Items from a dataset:

....................

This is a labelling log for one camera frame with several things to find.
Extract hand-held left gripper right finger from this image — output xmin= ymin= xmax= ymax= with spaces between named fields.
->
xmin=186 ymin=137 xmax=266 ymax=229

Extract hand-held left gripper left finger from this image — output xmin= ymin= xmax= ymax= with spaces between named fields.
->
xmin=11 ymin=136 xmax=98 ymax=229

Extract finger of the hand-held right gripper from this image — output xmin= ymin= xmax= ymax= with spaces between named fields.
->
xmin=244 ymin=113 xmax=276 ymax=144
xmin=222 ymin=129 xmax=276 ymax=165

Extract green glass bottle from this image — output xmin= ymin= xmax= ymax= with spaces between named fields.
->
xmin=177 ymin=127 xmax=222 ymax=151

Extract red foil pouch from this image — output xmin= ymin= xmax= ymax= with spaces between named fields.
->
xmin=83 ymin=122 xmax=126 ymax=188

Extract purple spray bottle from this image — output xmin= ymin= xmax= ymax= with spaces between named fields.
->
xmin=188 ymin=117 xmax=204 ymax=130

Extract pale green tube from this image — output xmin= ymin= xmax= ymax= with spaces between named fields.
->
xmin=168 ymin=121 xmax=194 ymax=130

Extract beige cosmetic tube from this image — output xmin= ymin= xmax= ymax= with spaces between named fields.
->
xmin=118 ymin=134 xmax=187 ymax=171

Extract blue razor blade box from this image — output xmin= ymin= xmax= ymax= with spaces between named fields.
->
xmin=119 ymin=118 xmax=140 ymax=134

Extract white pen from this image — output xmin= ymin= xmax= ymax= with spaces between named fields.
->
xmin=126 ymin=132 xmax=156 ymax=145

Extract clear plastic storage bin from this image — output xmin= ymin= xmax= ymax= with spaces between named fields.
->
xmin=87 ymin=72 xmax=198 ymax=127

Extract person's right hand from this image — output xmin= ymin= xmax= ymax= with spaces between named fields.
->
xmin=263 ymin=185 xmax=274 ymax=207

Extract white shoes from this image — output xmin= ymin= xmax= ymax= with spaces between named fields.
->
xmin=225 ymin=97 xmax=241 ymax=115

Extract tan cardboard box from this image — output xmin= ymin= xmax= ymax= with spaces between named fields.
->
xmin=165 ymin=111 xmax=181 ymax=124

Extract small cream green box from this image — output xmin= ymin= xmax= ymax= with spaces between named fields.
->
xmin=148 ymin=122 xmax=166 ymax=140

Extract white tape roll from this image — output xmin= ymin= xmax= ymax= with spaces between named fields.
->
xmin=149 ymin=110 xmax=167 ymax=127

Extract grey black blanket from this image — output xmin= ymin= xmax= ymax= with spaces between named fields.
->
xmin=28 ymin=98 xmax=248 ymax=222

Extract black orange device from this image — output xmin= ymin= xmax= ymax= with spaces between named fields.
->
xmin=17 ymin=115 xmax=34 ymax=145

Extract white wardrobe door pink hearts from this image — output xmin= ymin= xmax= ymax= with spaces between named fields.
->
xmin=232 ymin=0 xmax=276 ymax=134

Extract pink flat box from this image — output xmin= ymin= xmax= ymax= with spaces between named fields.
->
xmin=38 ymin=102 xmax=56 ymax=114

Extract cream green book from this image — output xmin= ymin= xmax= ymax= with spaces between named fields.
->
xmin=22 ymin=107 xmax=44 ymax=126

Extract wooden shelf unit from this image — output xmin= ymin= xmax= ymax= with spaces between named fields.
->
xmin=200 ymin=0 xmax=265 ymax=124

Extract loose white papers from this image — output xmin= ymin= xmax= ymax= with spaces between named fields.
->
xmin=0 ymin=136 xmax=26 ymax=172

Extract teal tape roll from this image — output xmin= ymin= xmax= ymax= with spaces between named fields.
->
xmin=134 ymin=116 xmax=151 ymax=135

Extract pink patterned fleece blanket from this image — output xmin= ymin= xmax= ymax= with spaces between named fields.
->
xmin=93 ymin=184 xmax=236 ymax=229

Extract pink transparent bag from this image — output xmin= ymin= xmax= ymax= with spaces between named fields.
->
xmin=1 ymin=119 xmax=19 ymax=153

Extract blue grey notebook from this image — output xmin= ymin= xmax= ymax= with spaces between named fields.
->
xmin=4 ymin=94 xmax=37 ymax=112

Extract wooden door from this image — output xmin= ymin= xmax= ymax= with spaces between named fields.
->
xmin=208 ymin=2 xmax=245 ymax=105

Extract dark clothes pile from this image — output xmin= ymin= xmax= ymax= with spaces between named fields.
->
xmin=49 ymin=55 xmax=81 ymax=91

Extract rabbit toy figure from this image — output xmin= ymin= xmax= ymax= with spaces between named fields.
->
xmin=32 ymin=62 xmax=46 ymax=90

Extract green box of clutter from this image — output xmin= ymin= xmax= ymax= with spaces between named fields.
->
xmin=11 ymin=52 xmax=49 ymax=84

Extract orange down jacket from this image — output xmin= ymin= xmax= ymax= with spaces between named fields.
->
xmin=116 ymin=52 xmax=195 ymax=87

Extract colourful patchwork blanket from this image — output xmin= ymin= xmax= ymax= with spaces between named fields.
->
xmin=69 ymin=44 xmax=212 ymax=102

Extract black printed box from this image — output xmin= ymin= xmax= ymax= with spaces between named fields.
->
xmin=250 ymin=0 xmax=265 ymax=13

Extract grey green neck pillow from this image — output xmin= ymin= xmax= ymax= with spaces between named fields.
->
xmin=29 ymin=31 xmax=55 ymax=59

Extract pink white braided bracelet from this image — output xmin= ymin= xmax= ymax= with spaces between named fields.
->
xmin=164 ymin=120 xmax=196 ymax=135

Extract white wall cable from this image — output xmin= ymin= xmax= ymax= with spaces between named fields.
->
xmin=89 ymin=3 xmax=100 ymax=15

....................

- Exercise -
Reproduce all of the entries above verbatim.

- Exercise response -
This is a labelling log for one camera frame with several things to find.
Extract hand-held left gripper right finger from this image — output xmin= ymin= xmax= ymax= with spaces between named fields.
->
xmin=186 ymin=137 xmax=266 ymax=229

Extract hand-held left gripper left finger from this image — output xmin= ymin= xmax= ymax= with spaces between named fields.
->
xmin=11 ymin=136 xmax=98 ymax=229

Extract finger of the hand-held right gripper from this image — output xmin= ymin= xmax= ymax= with spaces between named fields.
->
xmin=244 ymin=113 xmax=276 ymax=144
xmin=222 ymin=129 xmax=276 ymax=165

Extract green glass bottle from this image — output xmin= ymin= xmax= ymax= with spaces between named fields.
->
xmin=177 ymin=127 xmax=222 ymax=151

Extract red foil pouch from this image — output xmin= ymin= xmax= ymax= with spaces between named fields.
->
xmin=83 ymin=122 xmax=126 ymax=188

Extract purple spray bottle from this image — output xmin= ymin= xmax= ymax= with spaces between named fields.
->
xmin=188 ymin=117 xmax=204 ymax=130

Extract pale green tube from this image — output xmin= ymin= xmax= ymax= with spaces between named fields.
->
xmin=168 ymin=121 xmax=194 ymax=130

Extract beige cosmetic tube from this image — output xmin= ymin= xmax= ymax= with spaces between named fields.
->
xmin=118 ymin=134 xmax=187 ymax=171

Extract blue razor blade box from this image — output xmin= ymin= xmax= ymax= with spaces between named fields.
->
xmin=119 ymin=118 xmax=140 ymax=134

Extract white pen from this image — output xmin= ymin= xmax= ymax= with spaces between named fields.
->
xmin=126 ymin=132 xmax=156 ymax=145

Extract clear plastic storage bin from this image — output xmin= ymin= xmax= ymax= with spaces between named fields.
->
xmin=87 ymin=72 xmax=198 ymax=127

Extract person's right hand from this image — output xmin= ymin= xmax= ymax= with spaces between named fields.
->
xmin=263 ymin=185 xmax=274 ymax=207

Extract white shoes from this image — output xmin= ymin= xmax= ymax= with spaces between named fields.
->
xmin=225 ymin=97 xmax=241 ymax=115

Extract tan cardboard box from this image — output xmin= ymin= xmax= ymax= with spaces between named fields.
->
xmin=165 ymin=111 xmax=181 ymax=124

Extract small cream green box from this image — output xmin= ymin= xmax= ymax= with spaces between named fields.
->
xmin=148 ymin=122 xmax=166 ymax=140

Extract white tape roll from this image — output xmin= ymin= xmax= ymax= with spaces between named fields.
->
xmin=149 ymin=110 xmax=167 ymax=127

Extract grey black blanket from this image — output xmin= ymin= xmax= ymax= with spaces between named fields.
->
xmin=28 ymin=98 xmax=248 ymax=222

Extract black orange device from this image — output xmin= ymin= xmax= ymax= with spaces between named fields.
->
xmin=17 ymin=115 xmax=34 ymax=145

Extract white wardrobe door pink hearts from this image — output xmin= ymin= xmax= ymax= with spaces between named fields.
->
xmin=232 ymin=0 xmax=276 ymax=134

Extract pink flat box from this image — output xmin= ymin= xmax= ymax= with spaces between named fields.
->
xmin=38 ymin=102 xmax=56 ymax=114

Extract cream green book from this image — output xmin= ymin= xmax= ymax= with spaces between named fields.
->
xmin=22 ymin=107 xmax=44 ymax=126

Extract wooden shelf unit from this image — output xmin= ymin= xmax= ymax= with spaces between named fields.
->
xmin=200 ymin=0 xmax=265 ymax=124

Extract loose white papers from this image — output xmin= ymin= xmax= ymax= with spaces between named fields.
->
xmin=0 ymin=136 xmax=26 ymax=172

Extract teal tape roll from this image — output xmin= ymin= xmax= ymax= with spaces between named fields.
->
xmin=134 ymin=116 xmax=151 ymax=135

Extract pink patterned fleece blanket from this image — output xmin= ymin= xmax= ymax= with spaces between named fields.
->
xmin=93 ymin=184 xmax=236 ymax=229

Extract pink transparent bag from this image — output xmin= ymin= xmax= ymax= with spaces between named fields.
->
xmin=1 ymin=119 xmax=19 ymax=153

Extract blue grey notebook from this image — output xmin= ymin= xmax= ymax= with spaces between named fields.
->
xmin=4 ymin=94 xmax=37 ymax=112

Extract wooden door from this image — output xmin= ymin= xmax= ymax= with spaces between named fields.
->
xmin=208 ymin=2 xmax=245 ymax=105

Extract dark clothes pile from this image — output xmin= ymin= xmax= ymax= with spaces between named fields.
->
xmin=49 ymin=55 xmax=81 ymax=91

Extract rabbit toy figure from this image — output xmin= ymin= xmax= ymax= with spaces between named fields.
->
xmin=32 ymin=62 xmax=46 ymax=90

Extract green box of clutter from this image — output xmin= ymin= xmax= ymax= with spaces between named fields.
->
xmin=11 ymin=52 xmax=49 ymax=84

Extract orange down jacket from this image — output xmin= ymin= xmax= ymax= with spaces between named fields.
->
xmin=116 ymin=52 xmax=195 ymax=87

Extract colourful patchwork blanket from this image — output xmin= ymin= xmax= ymax= with spaces between named fields.
->
xmin=69 ymin=44 xmax=212 ymax=102

Extract black printed box from this image — output xmin= ymin= xmax= ymax= with spaces between named fields.
->
xmin=250 ymin=0 xmax=265 ymax=13

Extract grey green neck pillow from this image — output xmin= ymin= xmax= ymax= with spaces between named fields.
->
xmin=29 ymin=31 xmax=55 ymax=59

Extract pink white braided bracelet from this image — output xmin= ymin= xmax= ymax= with spaces between named fields.
->
xmin=164 ymin=120 xmax=196 ymax=135

Extract white wall cable from this image — output xmin= ymin= xmax= ymax= with spaces between named fields.
->
xmin=89 ymin=3 xmax=100 ymax=15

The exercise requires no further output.